Connecting OBIEE 11.1.1.9 to Hive, HBase and Impala Tables for a DW-Offloading Project
In two previous posts this week I talk about a client request to offload part of their data warehouse top Hadoop, taking data from a source application and loading it into Hive tables on Hadoop for subsequent reporting-on by OBIEE11g. In the first post I talked about hosting the offloaded data warehouse elements on Cloudera Hadoop CDH5.3, and how I used Apache Hive and Apache HBase to support insert/update/delete activity to the fact and dimension tables, and how we’d copy the Hive-on-HBase fact table data into optimised Impala tables stored in Parquet files to make sure reports and dashboards ran fast.
In the second post I got into the detail of how we’d keep the Hive-on-HBase tables up-to-date with new and changed data from the source system, using HiveQL bulk-inserts to load up the initial table data and a Python script to handle subsequent inserts, updates and deletes by working directly with the HBase Client and the HBase Thrift Server. Where this leaves us at the end then is with a set of fact and dimension tables stored as optimised Impala tables and updatable Hive-on-HBase tables, and our final step is to connect OBIEE11g to it and see how it works for reporting.
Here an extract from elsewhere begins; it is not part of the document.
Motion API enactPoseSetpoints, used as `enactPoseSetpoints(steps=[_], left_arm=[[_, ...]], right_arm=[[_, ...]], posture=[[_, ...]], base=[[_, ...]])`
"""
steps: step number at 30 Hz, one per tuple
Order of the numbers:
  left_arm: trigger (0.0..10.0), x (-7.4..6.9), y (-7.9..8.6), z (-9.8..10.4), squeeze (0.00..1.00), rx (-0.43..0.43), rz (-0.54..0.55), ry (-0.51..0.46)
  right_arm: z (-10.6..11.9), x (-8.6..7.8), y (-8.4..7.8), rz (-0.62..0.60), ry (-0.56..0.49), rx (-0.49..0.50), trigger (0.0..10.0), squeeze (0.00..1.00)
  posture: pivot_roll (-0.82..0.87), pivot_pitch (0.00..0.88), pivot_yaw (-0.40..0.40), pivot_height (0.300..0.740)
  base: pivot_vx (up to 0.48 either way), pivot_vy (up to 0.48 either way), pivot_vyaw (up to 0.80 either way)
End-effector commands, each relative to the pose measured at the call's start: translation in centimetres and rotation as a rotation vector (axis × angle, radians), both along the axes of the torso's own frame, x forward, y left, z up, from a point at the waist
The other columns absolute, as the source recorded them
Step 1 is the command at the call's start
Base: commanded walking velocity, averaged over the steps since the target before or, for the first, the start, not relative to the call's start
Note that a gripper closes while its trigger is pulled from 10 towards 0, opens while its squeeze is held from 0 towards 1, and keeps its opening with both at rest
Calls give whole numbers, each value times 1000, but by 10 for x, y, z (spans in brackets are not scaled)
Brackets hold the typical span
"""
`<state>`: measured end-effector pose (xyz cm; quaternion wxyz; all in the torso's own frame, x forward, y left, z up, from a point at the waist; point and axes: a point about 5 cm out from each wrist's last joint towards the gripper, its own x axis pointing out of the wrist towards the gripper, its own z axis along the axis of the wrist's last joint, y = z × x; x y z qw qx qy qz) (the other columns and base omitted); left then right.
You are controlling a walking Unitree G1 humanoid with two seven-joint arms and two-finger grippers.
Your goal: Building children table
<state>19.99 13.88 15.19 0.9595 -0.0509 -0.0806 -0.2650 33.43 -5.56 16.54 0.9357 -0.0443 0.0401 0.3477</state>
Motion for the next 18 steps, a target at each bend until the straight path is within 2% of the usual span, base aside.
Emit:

As I mentioned in another post a week or so ago, the new 11.1.1.9 release of OBIEE11g supports Cloudera Impala connections from Linux servers to Hadoop, with the Linux Impala drivers being shipped by Oracle as part of the Linux download and the Windows ones used for the Admin Tool workstation downloadable directly from Cloudera. Once you’ve got all the drivers and OBIEE software setup, it’s then just a case of setting up the ODBC connections on the Windows and Linux environments, and you should then be in a position to connect it all up.
In the Impala side, I first need to create a copy of the Hive-on-HBase table I’ve been using to load the fact data into from the source system, after running the invalidate metadata command to refresh Impala’s view of Hive’s metastore.
[oracle@bigdatalite~]$impala-shell [bigdatalite.localdomain:21000]>invalidate metadata; [bigdatalite.localdomain:21000]>create table impala_flight_delays >stored as parquet >as select *from hbase_flight_delays;
Next I import the Hive-on-HBase and the Impala table through the Impala ODBC connection - even though only one of the tables (the main fact table snapshot copy) was created using Impala, I still get the Impala speed benefit for the other three tables created in Hive (against the HBase source, no less). Once the table metadata is imported into the RPD physical layer, I can then create a business model and subject area as I would do normally, so my final RPD looks like this:
Now it’s just a case of saving the repository online and creating some reports. If you’re using an older version of Impala you may need to disable the setting where a LIMIT clause is needed for every GROUP BY (see the docs for more details, but recent (CDH5+) versions will work fine without this). Something you’ll also need to do back in Impala is compute statistics for each of the tables, like this:
[bigdatalite.localdomain:21000] > compute stats default.impala_flight_delays; Query: compute stats default.impala_flight_delays +-----------------------------------------+ | summary | +-----------------------------------------+ | Updated 1 partition(s) and 8 column(s). | +-----------------------------------------+ Fetched 1 row(s) in 2.73s [bigdatalite.localdomain:21000] > show table stats impala_flight_delays; Query: show table stats impala_flight_delays +---------+--------+---------+--------------+---------+-------------------+ | #Rows | #Files | Size | Bytes Cached | Format | Incremental stats | +---------+--------+---------+--------------+---------+-------------------+ | 2514141 | 1 | 10.60MB | NOT CACHED | PARQUET | false | +---------+--------+---------+--------------+---------+-------------------+ Fetched 1 row(s) in 0.01s
Apart from being generic “good practice” and giving the Impala query optimizer better information to form a query plan with, you might hit the error below in OBIEE if you don’t do this.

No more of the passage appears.